Love birds on the operatic stage and in real life, the two stars appeared on the huge screen singing their hearts out. Angela Gheorghiu and Roberto Alagna, in high definition, seemed to relish playing in Puccini’s opera La Rondine. The audience of over 300 clearly enjoyed watching them perform in this simulcast from the Metropolitan Opera in New York.
That Saturday matinee marked the first time I had seen the Met’s hot shot new technology at work. Yes, it is like actually being there, except that you see everyone and everything up close. You are treated to dazzlingly intimate views of the stage and all the performers and you hear them with great clarity.
Before the performance, Peter Gelb, the Met’s general manager, announced that Angela Gheorghiu was suffering from a cold and asked the audience to take that handicap into consideration. However, this singer’s performance certainly belied the diagnosis. One cynic, close to me, suggested that the singer may have exaggerated the symptoms beforehand in order to ensure the listener’s admiration.
La Rondine, (The Swallow,) had not been presented at the Met since 1936. It usually has been regarded as one of Puccini’s minor works. However, critic Anthony Tommasini has praised the opera as showing the composer’s musical inventiveness and willingness to experiment with new forms.
Most importantly, though, the music is gorgeous from beginning to end. The opera is filled with beautiful melodies, enough to make you wonder about the neglect it has received.
Aside from the roles taken by the two stars, there are other characters in the opera who draw audience attention. Most notable are the impudent maid Lisette and the opinionated poet Prunier..
Well-drawn minor characters, and a relatively small chorus, add to the richness of the mix. A café scene brings out animated dancing and waltz music to die for.
The story centers on Magda, a courtesan in Paris, who becomes infatuated with Ruggero, a naïve and respectable fellow who falls for her. They celebrate their love in beautiful melody but, when he proposes marriage to her, her past life emerges as a problem. How can Magda not tell him of her background?
She does. And that brings the drama to an end. In the last scene, we see lurking at the edge of the scene Rambaldo, the old gentlemen who keeps her. He does not have to sing a word; his mere presence signifies the end of any thoughts of Magda marrying her true love.

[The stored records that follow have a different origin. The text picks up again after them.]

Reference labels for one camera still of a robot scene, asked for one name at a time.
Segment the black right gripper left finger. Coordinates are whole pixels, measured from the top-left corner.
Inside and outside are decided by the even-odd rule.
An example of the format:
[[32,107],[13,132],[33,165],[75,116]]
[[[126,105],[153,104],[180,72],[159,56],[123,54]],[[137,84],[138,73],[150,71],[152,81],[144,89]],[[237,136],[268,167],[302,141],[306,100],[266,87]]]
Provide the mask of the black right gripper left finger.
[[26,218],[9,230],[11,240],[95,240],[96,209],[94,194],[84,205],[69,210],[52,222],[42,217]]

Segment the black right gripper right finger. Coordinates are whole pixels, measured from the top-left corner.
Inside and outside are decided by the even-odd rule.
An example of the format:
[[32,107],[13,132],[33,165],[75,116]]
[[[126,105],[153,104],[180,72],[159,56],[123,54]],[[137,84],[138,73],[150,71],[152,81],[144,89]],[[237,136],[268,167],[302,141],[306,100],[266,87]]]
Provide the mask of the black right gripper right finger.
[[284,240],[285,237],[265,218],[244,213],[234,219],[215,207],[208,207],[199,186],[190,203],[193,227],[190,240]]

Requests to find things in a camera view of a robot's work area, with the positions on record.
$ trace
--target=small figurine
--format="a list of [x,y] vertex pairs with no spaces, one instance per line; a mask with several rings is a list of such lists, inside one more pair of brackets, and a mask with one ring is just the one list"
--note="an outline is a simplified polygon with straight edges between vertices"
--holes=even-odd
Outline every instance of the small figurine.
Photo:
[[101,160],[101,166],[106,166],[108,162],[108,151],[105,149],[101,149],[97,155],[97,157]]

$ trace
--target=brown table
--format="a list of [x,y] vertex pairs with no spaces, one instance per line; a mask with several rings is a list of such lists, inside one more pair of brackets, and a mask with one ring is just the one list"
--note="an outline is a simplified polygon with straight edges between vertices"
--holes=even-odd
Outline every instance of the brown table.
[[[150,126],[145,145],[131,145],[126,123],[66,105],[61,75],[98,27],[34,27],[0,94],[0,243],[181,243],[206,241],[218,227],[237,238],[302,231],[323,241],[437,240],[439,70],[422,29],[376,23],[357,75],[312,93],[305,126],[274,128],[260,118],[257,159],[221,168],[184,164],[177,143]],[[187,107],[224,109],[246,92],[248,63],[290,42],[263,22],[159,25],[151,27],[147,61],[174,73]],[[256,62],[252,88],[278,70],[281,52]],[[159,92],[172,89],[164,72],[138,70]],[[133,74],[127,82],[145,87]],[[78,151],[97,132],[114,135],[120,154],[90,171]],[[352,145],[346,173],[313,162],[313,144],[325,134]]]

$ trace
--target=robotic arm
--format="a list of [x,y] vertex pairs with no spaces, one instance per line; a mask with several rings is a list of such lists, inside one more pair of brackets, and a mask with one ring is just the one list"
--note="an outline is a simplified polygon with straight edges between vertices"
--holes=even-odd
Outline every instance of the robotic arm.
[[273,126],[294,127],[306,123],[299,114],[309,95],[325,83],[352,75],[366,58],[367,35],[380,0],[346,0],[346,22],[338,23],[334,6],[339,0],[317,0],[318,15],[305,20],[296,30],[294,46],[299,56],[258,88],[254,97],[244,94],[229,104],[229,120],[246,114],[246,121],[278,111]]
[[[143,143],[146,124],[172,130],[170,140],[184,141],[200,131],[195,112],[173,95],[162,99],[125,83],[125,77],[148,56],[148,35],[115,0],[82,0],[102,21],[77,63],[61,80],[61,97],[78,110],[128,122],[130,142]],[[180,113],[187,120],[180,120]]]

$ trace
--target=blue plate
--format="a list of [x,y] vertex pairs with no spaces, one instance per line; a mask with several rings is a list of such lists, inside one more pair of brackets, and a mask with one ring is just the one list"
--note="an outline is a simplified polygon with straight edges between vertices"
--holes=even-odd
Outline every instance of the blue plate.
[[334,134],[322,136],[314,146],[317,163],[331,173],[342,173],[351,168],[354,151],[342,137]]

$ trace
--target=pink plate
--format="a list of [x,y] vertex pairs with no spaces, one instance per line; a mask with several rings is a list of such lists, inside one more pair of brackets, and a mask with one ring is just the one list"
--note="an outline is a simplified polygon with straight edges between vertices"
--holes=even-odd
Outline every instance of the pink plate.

Some members of the audience, assembled in the movie theater complex in Revere, clapped at the end of the arias as if they were actually at the Met in New York. A spirited group, they seemed confirmed opera fans, most seasoned over many years.
At 80, I seemed among the youngest present. This demographic I found disappointing. How much better it would have been to have young people among us. But even an opera as tuneful as La Rondine, and as romantically sentimental, does not attract youth. To do so may be the next challenge for the Met.
The technology, perfect through most of the opera, faltered a few times, much to the chagrin of the audience. But, for the most part, the technicians in New York delivered a pleasing combination of sight and sound.
First shown in movie theaters in December 2006, these Met broadcasts have proven a big hit. This brilliant new way of marketing opera has attracted some one million viewers, at last count, in movie theaters all over America and in many other countries.
Between the acts, Renee Fleming, a reigning Met diva, interviewed the two stars. This practice, in my opinion, carries marketing too far. Why should singers, exhausted by their exertions, be expected to stop on their way to their dressing rooms backstage, when they need the chance to recover and prepare for the following act?
I also consider it an esthetic mistake to let us see the singers as real life people. It breaks the mystique whereby you have identified them with the roles they play. No matter how charming and insightful they turn out to be, I don’t want to meet Angela when she is in the middle of being Magda, nor Roberto rather than Ruggero.
Some of the other features you see backstage, such as the preparations for the next scene, are more justifiable, since they give you welcome insight into the work that goes into an opera. And you can admire the props and scenery that contribute to the opera’s overall effect.
Technology in the service of the arts can produce wonders. Opera in movie theaters qualifies as one of those happy collaborations that open this art to many more people. Even addicts like me with long experience of opera houses, can find further pleasure in seeing an opera on the large screen at the very moment when it is being performed.